Happy to be in your harem,
Kim

edthecat
on 8/3/08 12:00 pm - Midwest City, OK
 Your plan of action is right on.  I think the best relationships start as friends and then you build on it.  donna
(deactivated member)
on 8/3/08 12:54 pm - The beautiful, US Virgin Islands......, XX
Dude! So happy to hear that you're not "in the family way" with that girl!  Too bad that I won't be in Tulsa to womanize with you.  There are so many terrific girls around here that would like to have a great guy in their life, so it shuldn't take you long to find a keeper!  I'll be giving you a shout in a day or two!

T.
soldiersxbabygirl
on 8/3/08 2:02 pm - Cibolo, TX
Dan...  I'm glad that you are in the clear as you are not going to be a father... yet.  You are smart to put your concentration on school and wait a couple of months before going on another date.  Just think of what a hottie you'll look like in a couple of months from now with the weight loss.   

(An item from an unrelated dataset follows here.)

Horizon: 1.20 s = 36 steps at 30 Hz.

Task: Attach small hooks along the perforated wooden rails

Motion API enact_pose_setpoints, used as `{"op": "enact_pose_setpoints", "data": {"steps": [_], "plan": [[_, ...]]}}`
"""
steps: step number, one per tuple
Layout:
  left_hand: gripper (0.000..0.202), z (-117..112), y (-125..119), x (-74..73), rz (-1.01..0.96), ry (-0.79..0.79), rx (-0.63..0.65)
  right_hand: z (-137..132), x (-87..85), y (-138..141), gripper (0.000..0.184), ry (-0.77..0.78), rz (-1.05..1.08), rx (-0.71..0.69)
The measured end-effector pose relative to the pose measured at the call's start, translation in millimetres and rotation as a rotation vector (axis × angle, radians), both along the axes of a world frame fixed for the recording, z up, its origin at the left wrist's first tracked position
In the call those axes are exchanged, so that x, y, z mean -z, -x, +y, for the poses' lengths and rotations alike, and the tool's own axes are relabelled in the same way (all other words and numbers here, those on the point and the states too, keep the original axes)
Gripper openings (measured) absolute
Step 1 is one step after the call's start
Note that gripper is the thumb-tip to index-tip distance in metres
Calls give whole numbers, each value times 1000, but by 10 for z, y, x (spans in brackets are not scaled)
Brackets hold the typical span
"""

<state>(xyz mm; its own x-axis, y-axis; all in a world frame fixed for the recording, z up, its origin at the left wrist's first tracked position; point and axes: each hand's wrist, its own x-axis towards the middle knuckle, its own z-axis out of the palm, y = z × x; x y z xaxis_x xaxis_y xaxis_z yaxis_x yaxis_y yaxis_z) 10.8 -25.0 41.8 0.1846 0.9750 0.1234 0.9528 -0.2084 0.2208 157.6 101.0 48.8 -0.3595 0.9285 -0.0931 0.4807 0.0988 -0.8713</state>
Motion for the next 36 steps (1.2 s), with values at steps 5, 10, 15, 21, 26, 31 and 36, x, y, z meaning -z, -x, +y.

Still in the harem, as well, LOL~

Renae

~*Renae*~ Open RNY 8/3/04 **  (rockmyskinnyjeans on MFP)
Post-op Mommy x 2 (Krysten 12/1/05 Tyson 10/3/08) 334/303/136/135

 Friend me on FB: http://www.facebook.com/airmansxprincess
  

(deactivated member)
on 8/3/08 2:02 pm

Really, don't even THINK about going out for two months-then proceed with caution.

And, watch out for the just friends thing-it's pretty easy to fall into a familiar routine......

Geminii37
on 8/3/08 9:12 pm - Carthage, MO
So you can breathe now and concentrate on what's important...you!  Just the fact that you were playing the waiting game about fatherhood is a HUGE wake up call.  Thank goodness it turned out the way it did.  Meaning a baby is a lifelong comittment and the best way is with someone you love and adore by your side.  It's great to know that now you will be able to step back and take the time to find that special person when you're ready.  Congrats on living the single life again!!

 
12lbs Lost Pre-Op
"That which doesn't kill us, makes us stronger!!"

nickelgirl22
on 8/4/08 12:11 am - Holdenville, OK
Hey there- Glad things are going well. The idea not to date for 2 months is a good one. I had decided about a year and a hal*****hat I wasn't going to date for 4 months. It was one of the best decisions of my life. And...quite frankly, I've only been out with 2 guys since then! lol It's by choice, though. When you take time off to focus on just you for a bit, it makes you realize everything you REALLY need or want in a relationship and there just aren't a lot of people out there that meet that criteria!!! I'm okay with waiting around...heck...I'll never date again if I have to! I'm just not gonna settle. Of course I've thought about settling....several times. lol Then...I snap out of it and realize it's just not worth it! Hang in there...you will find someone some day that is EXACTLY what you're looking for...and she'll be perfect for you.

Hugs-

Liz

Total Loss: 137 lbs

cat59
on 8/4/08 12:18 am - Reydon, OK
Way to go, Dan the man, both on your attitude and your not being in the family way yet. I found my DH when I had decided to swear off men for awhile myself.

You should never settle for anything than the best. Rest assured, you won't have to be the one pursuing...you'll have to beat them off with a stick if you're not already. Heck, look at the classes you have! One day when you least expect it, there she'll be.

Anyway,  one word of advice: Not all women like womanizers unless they're not looking for a commitment. Date around. Be choosy (sp?), but first you need to decide what you want in a mate and what you want in your life. You've got a really good start, and maybe this is your wake up call that you're worth way more than you were getting into.


Fieryone
on 8/4/08 12:50 am - Jenks, OK

I am so glad it worked out the way you wanted it to.  I think it is a pretty smart decision to wait on dating.  It is important to focus on school but also on your weightloss journey.  I spoke to a lady at support group right after having my surgery and she told me that she had made the decision to focus the 1st year after her surgery on just herself.  I can see where she is coming from.  I think it was pretty mature decision.  I know that since my divorce in November and having surgery in February that I have been forced to focus on myself and get to know myself as just me, not someone's wife or mother.  Letting someone in right now would take the focus off of where it needs to be.